> _Aim of the exercise_
From the first line to the last, copy the data exactly.

> _Recorded information_

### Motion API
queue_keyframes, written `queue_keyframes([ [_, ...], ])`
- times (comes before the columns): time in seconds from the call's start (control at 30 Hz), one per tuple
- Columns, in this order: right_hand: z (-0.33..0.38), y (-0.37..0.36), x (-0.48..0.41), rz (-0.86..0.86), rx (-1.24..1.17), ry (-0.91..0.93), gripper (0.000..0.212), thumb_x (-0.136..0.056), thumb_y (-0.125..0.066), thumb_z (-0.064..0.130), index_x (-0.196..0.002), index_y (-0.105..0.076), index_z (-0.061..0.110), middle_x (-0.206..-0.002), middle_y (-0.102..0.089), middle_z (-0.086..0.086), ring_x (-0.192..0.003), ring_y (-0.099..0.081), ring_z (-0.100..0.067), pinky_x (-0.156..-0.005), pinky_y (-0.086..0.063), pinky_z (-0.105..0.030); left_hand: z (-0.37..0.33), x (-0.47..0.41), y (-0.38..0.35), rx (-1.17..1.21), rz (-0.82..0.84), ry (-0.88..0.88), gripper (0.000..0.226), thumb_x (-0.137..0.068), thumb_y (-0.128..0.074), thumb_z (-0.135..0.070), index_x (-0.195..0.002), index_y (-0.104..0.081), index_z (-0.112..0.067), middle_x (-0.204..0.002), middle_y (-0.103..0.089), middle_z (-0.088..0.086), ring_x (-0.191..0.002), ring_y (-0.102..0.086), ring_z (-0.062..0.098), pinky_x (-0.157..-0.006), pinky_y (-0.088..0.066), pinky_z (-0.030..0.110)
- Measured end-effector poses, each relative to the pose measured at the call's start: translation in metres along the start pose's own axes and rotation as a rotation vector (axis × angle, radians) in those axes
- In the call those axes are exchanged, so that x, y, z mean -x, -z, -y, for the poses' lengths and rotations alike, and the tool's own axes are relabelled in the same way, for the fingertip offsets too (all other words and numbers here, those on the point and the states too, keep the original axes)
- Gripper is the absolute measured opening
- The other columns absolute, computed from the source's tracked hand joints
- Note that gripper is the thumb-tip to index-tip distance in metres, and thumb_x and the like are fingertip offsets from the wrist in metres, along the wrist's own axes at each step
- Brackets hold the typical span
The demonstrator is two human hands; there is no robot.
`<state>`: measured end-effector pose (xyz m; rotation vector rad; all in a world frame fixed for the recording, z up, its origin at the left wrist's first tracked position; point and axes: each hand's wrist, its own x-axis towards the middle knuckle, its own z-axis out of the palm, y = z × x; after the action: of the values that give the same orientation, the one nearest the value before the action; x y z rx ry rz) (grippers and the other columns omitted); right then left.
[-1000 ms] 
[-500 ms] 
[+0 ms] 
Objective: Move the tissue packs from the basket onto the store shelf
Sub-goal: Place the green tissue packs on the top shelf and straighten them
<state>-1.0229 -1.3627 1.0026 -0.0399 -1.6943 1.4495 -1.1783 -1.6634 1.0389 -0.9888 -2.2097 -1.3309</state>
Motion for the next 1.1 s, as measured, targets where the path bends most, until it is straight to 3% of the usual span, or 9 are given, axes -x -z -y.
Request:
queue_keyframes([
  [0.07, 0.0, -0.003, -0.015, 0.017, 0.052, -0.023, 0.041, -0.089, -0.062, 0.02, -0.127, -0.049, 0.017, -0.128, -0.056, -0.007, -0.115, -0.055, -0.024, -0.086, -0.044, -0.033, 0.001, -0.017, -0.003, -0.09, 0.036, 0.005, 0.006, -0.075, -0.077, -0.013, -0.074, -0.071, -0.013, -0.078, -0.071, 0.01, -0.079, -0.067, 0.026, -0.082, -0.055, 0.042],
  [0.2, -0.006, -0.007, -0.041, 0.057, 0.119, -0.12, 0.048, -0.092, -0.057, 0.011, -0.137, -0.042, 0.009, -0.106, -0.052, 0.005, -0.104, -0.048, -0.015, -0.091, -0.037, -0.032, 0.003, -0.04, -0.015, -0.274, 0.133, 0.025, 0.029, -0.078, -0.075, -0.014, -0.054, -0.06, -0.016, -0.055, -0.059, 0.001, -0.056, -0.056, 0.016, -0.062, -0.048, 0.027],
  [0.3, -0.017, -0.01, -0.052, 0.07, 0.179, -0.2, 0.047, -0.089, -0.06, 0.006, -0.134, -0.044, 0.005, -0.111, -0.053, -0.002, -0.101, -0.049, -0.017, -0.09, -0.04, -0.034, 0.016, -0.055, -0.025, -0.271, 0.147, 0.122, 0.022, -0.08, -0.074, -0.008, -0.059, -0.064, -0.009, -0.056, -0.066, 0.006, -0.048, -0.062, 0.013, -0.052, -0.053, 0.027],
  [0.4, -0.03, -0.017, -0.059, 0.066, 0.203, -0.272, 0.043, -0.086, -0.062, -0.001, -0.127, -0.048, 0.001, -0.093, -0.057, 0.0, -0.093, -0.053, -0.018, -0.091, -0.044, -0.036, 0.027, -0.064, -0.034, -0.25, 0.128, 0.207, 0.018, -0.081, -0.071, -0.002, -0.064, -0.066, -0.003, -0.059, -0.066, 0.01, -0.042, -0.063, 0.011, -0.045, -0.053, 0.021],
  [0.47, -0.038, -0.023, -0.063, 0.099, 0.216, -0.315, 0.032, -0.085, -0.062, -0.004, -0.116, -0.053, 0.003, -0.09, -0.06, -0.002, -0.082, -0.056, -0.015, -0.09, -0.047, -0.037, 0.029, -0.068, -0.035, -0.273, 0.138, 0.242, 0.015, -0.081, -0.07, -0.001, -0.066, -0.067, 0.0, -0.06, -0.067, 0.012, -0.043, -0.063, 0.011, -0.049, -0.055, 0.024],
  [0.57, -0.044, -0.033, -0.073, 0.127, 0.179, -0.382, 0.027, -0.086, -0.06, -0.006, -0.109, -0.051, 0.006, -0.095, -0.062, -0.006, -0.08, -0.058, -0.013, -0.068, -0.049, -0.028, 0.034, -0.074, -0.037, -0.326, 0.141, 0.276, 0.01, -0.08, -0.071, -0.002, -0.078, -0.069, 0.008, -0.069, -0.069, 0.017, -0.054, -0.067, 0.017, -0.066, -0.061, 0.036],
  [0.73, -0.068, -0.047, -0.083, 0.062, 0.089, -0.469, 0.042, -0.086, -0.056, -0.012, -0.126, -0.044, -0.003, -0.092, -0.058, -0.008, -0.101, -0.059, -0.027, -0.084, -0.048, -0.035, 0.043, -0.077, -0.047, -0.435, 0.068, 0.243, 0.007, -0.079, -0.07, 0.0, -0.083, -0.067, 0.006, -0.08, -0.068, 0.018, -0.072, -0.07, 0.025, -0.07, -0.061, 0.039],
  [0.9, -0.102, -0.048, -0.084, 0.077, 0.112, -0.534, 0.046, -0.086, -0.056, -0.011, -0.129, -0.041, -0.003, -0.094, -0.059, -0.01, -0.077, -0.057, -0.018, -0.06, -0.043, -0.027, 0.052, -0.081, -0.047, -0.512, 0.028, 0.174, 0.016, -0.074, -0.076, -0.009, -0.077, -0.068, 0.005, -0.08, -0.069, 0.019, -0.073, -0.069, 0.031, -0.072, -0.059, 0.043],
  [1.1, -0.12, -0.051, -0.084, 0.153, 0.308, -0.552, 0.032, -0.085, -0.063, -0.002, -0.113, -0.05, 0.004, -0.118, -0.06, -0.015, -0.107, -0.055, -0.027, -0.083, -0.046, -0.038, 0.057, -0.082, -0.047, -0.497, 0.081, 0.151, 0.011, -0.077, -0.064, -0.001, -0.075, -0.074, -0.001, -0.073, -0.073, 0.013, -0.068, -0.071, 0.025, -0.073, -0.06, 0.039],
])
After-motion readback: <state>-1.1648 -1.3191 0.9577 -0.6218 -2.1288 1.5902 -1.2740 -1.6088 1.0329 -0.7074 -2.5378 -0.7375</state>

> _Solution below_
### Motion API
queue_keyframes, written `queue_keyframes([ [_, ...], ])`
- times (comes before the columns): time in seconds from the call's start (control at 30 Hz), one per tuple
- Columns, in this order: right_hand: z (-0.33..0.38), y (-0.37..0.36), x (-0.48..0.41), rz (-0.86..0.86), rx (-1.24..1.17), ry (-0.91..0.93), gripper (0.000..0.212), thumb_x (-0.136..0.056), thumb_y (-0.125..0.066), thumb_z (-0.064..0.130), index_x (-0.196..0.002), index_y (-0.105..0.076), index_z (-0.061..0.110), middle_x (-0.206..-0.002), middle_y (-0.102..0.089), middle_z (-0.086..0.086), ring_x (-0.192..0.003), ring_y (-0.099..0.081), ring_z (-0.100..0.067), pinky_x (-0.156..-0.005), pinky_y (-0.086..0.063), pinky_z (-0.105..0.030); left_hand: z (-0.37..0.33), x (-0.47..0.41), y (-0.38..0.35), rx (-1.17..1.21), rz (-0.82..0.84), ry (-0.88..0.88), gripper (0.000..0.226), thumb_x (-0.137..0.068), thumb_y (-0.128..0.074), thumb_z (-0.135..0.070), index_x (-0.195..0.002), index_y (-0.104..0.081), index_z (-0.112..0.067), middle_x (-0.204..0.002), middle_y (-0.103..0.089), middle_z (-0.088..0.086), ring_x (-0.191..0.002), ring_y (-0.102..0.086), ring_z (-0.062..0.098), pinky_x (-0.157..-0.006), pinky_y (-0.088..0.066), pinky_z (-0.030..0.110)
- Measured end-effector poses, each relative to the pose measured at the call's start: translation in metres along the start pose's own axes and rotation as a rotation vector (axis × angle, radians) in those axes
- In the call those axes are exchanged, so that x, y, z mean -x, -z, -y, for the poses' lengths and rotations alike, and the tool's own axes are relabelled in the same way, for the fingertip offsets too (all other words and numbers here, those on the point and the states too, keep the original axes)
- Gripper is the absolute measured opening
- The other columns absolute, computed from the source's tracked hand joints
- Note that gripper is the thumb-tip to index-tip distance in metres, and thumb_x and the like are fingertip offsets from the wrist in metres, along the wrist's own axes at each step
- Brackets hold the typical span
The demonstrator is two human hands; there is no robot.
`<state>`: measured end-effector pose (xyz m; rotation vector rad; all in a world frame fixed for the recording, z up, its origin at the left wrist's first tracked position; point and axes: each hand's wrist, its own x-axis towards the middle knuckle, its own z-axis out of the palm, y = z × x; after the action: of the values that give the same orientation, the one nearest the value before the action; x y z rx ry rz) (grippers and the other columns omitted); right then left.
[-1000 ms] 
[-500 ms] 
[+0 ms] 
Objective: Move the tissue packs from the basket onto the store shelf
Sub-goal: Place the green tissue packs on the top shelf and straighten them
<state>-1.0229 -1.3627 1.0026 -0.0399 -1.6943 1.4495 -1.1783 -1.6634 1.0389 -0.9888 -2.2097 -1.3309</state>
Motion for the next 1.1 s, as measured, targets where the path bends most, until it is straight to 3% of the usual span, or 9 are given, axes -x -z -y.
Request:
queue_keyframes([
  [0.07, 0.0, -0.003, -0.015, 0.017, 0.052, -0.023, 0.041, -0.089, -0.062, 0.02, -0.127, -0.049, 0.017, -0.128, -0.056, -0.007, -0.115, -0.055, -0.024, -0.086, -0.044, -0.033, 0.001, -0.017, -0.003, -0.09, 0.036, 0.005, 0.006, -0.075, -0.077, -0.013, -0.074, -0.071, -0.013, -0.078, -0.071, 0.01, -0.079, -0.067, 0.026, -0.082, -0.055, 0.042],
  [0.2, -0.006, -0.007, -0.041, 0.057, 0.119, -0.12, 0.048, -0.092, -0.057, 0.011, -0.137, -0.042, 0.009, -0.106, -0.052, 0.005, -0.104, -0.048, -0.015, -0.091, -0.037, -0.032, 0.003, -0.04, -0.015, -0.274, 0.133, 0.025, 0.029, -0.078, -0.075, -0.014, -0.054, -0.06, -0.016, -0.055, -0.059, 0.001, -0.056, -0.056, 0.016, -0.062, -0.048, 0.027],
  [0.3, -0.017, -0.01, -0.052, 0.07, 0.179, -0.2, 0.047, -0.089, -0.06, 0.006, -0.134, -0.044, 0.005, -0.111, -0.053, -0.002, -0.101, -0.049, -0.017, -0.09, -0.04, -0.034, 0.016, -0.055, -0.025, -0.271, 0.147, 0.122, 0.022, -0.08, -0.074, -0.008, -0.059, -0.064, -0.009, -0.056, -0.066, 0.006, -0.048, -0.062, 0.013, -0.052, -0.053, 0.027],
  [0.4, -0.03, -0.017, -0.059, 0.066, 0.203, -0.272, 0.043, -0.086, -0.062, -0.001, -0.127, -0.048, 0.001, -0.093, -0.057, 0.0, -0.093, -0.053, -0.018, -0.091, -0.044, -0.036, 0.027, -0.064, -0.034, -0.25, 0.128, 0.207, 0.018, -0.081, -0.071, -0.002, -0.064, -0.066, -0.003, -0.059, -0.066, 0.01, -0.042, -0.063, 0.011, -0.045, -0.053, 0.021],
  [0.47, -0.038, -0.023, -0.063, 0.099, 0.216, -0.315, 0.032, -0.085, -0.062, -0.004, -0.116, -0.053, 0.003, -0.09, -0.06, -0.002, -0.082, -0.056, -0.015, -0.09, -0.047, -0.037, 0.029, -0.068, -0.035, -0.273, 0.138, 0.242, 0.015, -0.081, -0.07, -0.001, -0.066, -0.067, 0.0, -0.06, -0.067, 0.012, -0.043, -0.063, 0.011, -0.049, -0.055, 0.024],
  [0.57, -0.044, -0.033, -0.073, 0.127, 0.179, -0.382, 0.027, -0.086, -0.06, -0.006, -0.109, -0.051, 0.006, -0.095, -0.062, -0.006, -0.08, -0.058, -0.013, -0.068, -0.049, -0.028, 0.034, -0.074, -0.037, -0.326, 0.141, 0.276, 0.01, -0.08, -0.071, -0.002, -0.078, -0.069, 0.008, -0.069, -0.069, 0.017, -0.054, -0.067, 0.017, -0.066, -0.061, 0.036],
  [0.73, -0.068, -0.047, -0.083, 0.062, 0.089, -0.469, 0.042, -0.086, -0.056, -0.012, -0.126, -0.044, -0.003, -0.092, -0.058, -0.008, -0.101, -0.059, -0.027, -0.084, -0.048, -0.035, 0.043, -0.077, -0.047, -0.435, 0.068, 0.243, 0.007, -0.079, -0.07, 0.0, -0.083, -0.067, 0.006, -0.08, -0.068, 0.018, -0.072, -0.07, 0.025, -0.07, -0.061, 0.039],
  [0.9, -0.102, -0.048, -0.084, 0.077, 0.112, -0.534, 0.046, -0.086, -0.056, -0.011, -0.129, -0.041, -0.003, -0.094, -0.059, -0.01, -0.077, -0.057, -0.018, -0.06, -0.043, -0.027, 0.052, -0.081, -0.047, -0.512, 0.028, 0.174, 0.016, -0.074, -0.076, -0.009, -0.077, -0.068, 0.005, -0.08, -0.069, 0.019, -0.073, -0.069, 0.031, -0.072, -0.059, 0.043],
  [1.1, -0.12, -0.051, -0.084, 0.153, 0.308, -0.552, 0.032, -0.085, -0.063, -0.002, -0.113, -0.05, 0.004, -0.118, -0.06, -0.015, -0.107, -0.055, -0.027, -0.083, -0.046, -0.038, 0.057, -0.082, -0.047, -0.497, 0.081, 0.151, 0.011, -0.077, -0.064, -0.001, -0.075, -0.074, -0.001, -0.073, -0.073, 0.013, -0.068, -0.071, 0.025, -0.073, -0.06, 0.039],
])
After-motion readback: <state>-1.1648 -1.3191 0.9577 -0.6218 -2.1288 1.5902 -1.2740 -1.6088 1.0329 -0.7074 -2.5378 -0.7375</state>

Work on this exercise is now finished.